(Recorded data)
--- START ---
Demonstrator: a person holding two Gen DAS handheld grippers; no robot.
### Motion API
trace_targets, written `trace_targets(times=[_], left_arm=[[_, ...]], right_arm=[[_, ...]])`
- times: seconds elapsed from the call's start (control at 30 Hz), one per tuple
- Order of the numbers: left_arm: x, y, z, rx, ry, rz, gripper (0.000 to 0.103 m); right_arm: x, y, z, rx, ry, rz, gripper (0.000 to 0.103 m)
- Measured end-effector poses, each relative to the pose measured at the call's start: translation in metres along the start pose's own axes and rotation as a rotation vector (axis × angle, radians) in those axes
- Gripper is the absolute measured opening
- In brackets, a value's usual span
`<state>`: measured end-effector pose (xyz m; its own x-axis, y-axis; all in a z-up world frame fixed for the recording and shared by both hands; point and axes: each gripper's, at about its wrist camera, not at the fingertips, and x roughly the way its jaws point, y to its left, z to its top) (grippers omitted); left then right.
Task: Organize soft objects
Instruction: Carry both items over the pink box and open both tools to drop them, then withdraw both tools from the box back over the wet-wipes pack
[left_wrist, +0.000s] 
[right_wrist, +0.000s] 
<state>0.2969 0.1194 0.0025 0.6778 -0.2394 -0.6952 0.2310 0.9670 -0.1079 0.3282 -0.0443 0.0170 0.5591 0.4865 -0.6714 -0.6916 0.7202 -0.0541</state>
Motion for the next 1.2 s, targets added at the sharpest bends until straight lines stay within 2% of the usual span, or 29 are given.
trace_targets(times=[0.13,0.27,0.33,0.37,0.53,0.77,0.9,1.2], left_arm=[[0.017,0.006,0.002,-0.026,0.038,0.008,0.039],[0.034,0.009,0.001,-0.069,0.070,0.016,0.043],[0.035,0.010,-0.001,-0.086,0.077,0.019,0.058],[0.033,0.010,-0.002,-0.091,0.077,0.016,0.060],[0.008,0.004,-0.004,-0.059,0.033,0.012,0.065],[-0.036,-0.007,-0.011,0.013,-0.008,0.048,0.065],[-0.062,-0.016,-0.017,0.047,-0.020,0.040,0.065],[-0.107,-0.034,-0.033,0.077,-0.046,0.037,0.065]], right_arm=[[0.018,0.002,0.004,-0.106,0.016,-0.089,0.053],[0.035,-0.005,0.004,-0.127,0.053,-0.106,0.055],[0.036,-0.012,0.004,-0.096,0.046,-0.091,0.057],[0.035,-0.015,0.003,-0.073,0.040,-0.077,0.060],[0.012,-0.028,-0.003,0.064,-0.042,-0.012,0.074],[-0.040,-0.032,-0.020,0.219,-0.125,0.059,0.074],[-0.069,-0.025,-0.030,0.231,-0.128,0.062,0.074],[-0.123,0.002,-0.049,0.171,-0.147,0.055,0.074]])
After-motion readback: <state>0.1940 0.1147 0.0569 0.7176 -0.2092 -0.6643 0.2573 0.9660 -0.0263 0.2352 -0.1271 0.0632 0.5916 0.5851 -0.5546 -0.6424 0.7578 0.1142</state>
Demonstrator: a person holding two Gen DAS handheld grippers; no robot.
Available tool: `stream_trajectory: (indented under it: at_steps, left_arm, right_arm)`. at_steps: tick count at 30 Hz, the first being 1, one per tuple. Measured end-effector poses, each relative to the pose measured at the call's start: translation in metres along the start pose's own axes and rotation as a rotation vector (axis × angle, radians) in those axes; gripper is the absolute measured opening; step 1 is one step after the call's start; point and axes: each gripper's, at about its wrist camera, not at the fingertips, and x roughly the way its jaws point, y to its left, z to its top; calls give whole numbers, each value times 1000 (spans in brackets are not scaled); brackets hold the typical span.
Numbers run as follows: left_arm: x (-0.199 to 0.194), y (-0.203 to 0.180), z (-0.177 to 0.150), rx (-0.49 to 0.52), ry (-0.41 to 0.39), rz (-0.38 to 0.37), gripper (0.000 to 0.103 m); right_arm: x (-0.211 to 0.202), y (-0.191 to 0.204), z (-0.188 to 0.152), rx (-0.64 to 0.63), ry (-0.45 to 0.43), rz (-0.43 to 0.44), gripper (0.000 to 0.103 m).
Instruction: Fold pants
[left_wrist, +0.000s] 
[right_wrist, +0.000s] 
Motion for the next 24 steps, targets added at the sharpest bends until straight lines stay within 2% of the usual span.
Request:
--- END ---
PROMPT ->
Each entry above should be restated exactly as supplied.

RESULT BELOW ->
Demonstrator: a person holding two Gen DAS handheld grippers; no robot.
### Motion API
trace_targets, written `trace_targets(times=[_], left_arm=[[_, ...]], right_arm=[[_, ...]])`
- times: seconds elapsed from the call's start (control at 30 Hz), one per tuple
- Order of the numbers: left_arm: x, y, z, rx, ry, rz, gripper (0.000 to 0.103 m); right_arm: x, y, z, rx, ry, rz, gripper (0.000 to 0.103 m)
- Measured end-effector poses, each relative to the pose measured at the call's start: translation in metres along the start pose's own axes and rotation as a rotation vector (axis × angle, radians) in those axes
- Gripper is the absolute measured opening
- In brackets, a value's usual span
`<state>`: measured end-effector pose (xyz m; its own x-axis, y-axis; all in a z-up world frame fixed for the recording and shared by both hands; point and axes: each gripper's, at about its wrist camera, not at the fingertips, and x roughly the way its jaws point, y to its left, z to its top) (grippers omitted); left then right.
Task: Organize soft objects
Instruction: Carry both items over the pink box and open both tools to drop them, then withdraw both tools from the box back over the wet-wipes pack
[left_wrist, +0.000s] 
[right_wrist, +0.000s] 
<state>0.2969 0.1194 0.0025 0.6778 -0.2394 -0.6952 0.2310 0.9670 -0.1079 0.3282 -0.0443 0.0170 0.5591 0.4865 -0.6714 -0.6916 0.7202 -0.0541</state>
Motion for the next 1.2 s, targets added at the sharpest bends until straight lines stay within 2% of the usual span, or 29 are given.
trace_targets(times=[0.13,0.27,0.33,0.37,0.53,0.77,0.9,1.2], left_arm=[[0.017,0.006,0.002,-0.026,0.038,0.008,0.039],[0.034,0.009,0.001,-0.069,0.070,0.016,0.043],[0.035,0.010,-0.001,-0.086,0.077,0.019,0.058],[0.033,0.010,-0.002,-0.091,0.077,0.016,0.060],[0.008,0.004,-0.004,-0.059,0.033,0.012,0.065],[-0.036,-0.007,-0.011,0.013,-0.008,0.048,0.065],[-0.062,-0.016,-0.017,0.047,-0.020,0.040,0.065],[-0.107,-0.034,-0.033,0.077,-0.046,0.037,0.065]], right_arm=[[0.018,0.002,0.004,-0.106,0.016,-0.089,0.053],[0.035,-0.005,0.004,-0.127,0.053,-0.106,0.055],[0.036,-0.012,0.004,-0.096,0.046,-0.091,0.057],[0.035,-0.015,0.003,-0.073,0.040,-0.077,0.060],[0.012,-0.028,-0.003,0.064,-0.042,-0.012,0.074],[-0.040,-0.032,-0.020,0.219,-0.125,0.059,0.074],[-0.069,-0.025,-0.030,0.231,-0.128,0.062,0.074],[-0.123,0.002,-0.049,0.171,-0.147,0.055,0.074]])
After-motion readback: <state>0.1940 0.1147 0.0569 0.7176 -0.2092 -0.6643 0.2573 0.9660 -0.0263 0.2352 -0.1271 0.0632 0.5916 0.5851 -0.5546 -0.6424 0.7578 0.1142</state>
Demonstrator: a person holding two Gen DAS handheld grippers; no robot.
Available tool: `stream_trajectory: (indented under it: at_steps, left_arm, right_arm)`. at_steps: tick count at 30 Hz, the first being 1, one per tuple. Measured end-effector poses, each relative to the pose measured at the call's start: translation in metres along the start pose's own axes and rotation as a rotation vector (axis × angle, radians) in those axes; gripper is the absolute measured opening; step 1 is one step after the call's start; point and axes: each gripper's, at about its wrist camera, not at the fingertips, and x roughly the way its jaws point, y to its left, z to its top; calls give whole numbers, each value times 1000 (spans in brackets are not scaled); brackets hold the typical span.
Numbers run as follows: left_arm: x (-0.199 to 0.194), y (-0.203 to 0.180), z (-0.177 to 0.150), rx (-0.49 to 0.52), ry (-0.41 to 0.39), rz (-0.38 to 0.37), gripper (0.000 to 0.103 m); right_arm: x (-0.211 to 0.202), y (-0.191 to 0.204), z (-0.188 to 0.152), rx (-0.64 to 0.63), ry (-0.45 to 0.43), rz (-0.43 to 0.44), gripper (0.000 to 0.103 m).
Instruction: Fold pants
[left_wrist, +0.000s] 
[right_wrist, +0.000s] 
Motion for the next 24 steps, targets added at the sharpest bends until straight lines stay within 2% of the usual span.
Request:

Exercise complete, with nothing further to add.